> **Activity**
Only the stretch below from the line holding "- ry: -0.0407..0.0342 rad" through the line holding "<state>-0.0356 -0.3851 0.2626" should be restated, word for word and with both ends included; pictures stay out.

▬▬▬▬▬▬

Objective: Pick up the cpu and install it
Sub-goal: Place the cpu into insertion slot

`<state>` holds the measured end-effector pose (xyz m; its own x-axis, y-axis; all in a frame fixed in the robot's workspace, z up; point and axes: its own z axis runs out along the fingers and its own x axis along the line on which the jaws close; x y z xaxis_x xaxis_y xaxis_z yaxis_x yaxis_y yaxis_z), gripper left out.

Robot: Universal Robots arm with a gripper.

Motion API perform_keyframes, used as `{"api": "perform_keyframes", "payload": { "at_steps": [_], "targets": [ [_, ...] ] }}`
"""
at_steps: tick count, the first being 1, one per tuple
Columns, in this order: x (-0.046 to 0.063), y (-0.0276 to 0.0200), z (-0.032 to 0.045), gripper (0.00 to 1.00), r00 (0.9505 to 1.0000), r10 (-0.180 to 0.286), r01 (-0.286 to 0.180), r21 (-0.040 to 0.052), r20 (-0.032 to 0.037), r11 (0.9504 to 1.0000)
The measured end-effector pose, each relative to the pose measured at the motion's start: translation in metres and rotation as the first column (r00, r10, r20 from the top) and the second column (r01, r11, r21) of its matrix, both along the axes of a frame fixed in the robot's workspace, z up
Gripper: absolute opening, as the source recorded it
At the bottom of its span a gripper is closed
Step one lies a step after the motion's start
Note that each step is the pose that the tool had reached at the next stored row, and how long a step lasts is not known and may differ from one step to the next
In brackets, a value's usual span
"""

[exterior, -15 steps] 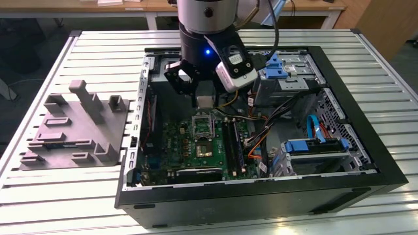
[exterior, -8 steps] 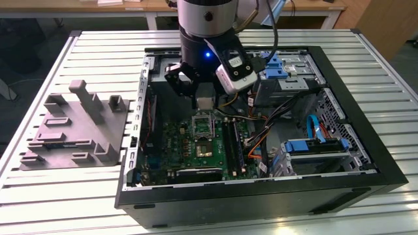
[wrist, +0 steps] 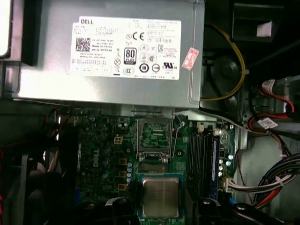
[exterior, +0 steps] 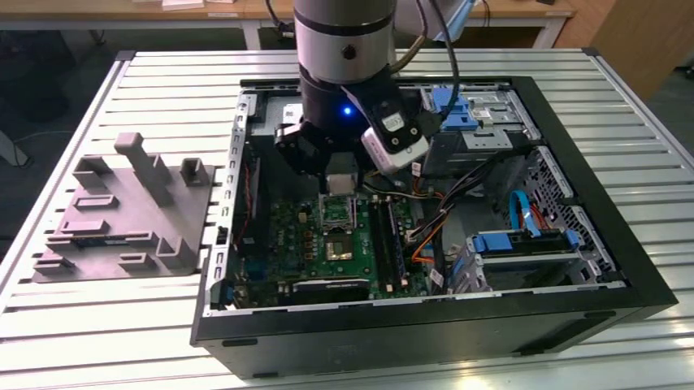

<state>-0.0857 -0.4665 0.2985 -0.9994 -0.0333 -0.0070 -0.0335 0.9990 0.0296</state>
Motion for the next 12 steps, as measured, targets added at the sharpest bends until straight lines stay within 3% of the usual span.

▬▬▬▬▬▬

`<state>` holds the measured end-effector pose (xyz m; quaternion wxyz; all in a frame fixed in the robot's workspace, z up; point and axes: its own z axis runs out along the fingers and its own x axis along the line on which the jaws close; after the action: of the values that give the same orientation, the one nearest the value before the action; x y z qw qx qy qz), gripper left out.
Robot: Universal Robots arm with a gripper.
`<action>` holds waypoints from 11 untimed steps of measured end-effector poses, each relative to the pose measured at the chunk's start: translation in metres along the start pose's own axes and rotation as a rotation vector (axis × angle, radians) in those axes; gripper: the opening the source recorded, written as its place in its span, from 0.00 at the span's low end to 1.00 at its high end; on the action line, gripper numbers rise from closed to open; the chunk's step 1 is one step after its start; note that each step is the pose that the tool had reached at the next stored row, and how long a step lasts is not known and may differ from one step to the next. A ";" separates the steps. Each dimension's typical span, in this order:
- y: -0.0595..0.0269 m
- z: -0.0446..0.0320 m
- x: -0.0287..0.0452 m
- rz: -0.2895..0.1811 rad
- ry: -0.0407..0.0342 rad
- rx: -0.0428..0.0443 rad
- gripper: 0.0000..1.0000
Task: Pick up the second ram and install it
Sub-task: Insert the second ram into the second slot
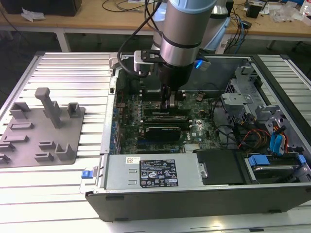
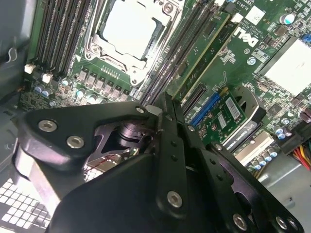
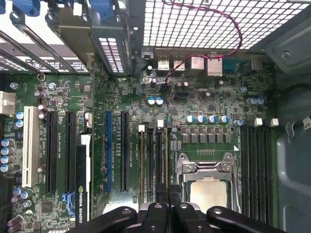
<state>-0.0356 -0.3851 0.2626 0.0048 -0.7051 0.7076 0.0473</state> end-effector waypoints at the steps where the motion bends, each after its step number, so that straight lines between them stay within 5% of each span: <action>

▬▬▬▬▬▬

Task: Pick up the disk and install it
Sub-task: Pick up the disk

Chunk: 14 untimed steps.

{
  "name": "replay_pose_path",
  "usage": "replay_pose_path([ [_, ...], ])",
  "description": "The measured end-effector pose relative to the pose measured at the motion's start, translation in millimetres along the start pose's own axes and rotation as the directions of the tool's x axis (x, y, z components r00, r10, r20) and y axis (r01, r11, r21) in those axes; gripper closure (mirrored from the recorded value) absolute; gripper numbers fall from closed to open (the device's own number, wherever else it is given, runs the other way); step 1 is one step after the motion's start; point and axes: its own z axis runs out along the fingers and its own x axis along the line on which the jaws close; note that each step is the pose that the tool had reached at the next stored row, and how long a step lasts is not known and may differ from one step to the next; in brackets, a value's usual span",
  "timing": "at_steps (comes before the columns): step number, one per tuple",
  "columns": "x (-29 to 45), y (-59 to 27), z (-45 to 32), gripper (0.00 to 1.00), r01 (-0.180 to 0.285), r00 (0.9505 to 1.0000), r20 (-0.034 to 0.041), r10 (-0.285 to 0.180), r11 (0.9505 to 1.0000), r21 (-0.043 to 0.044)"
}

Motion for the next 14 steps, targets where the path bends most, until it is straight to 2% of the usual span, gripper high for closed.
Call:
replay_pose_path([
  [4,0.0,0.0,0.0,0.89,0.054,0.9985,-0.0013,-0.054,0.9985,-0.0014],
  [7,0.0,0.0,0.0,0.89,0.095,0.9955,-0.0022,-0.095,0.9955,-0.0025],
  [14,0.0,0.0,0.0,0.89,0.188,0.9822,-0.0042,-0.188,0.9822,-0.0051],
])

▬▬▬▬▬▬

> **Solution for this problem**
- ry: -0.0407..0.0342 rad
- rx: -0.0428..0.0443 rad
- gripper: 0.0000..1.0000
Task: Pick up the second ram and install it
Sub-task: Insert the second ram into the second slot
<state>-0.0356 -0.3851 0.2626 0.0048 -0.7051 0.7076 0.0473</state> end-effector waypoints at the steps where the motion bends, each after its step number, so that straight lines between them stay within 5% of each span: <action>

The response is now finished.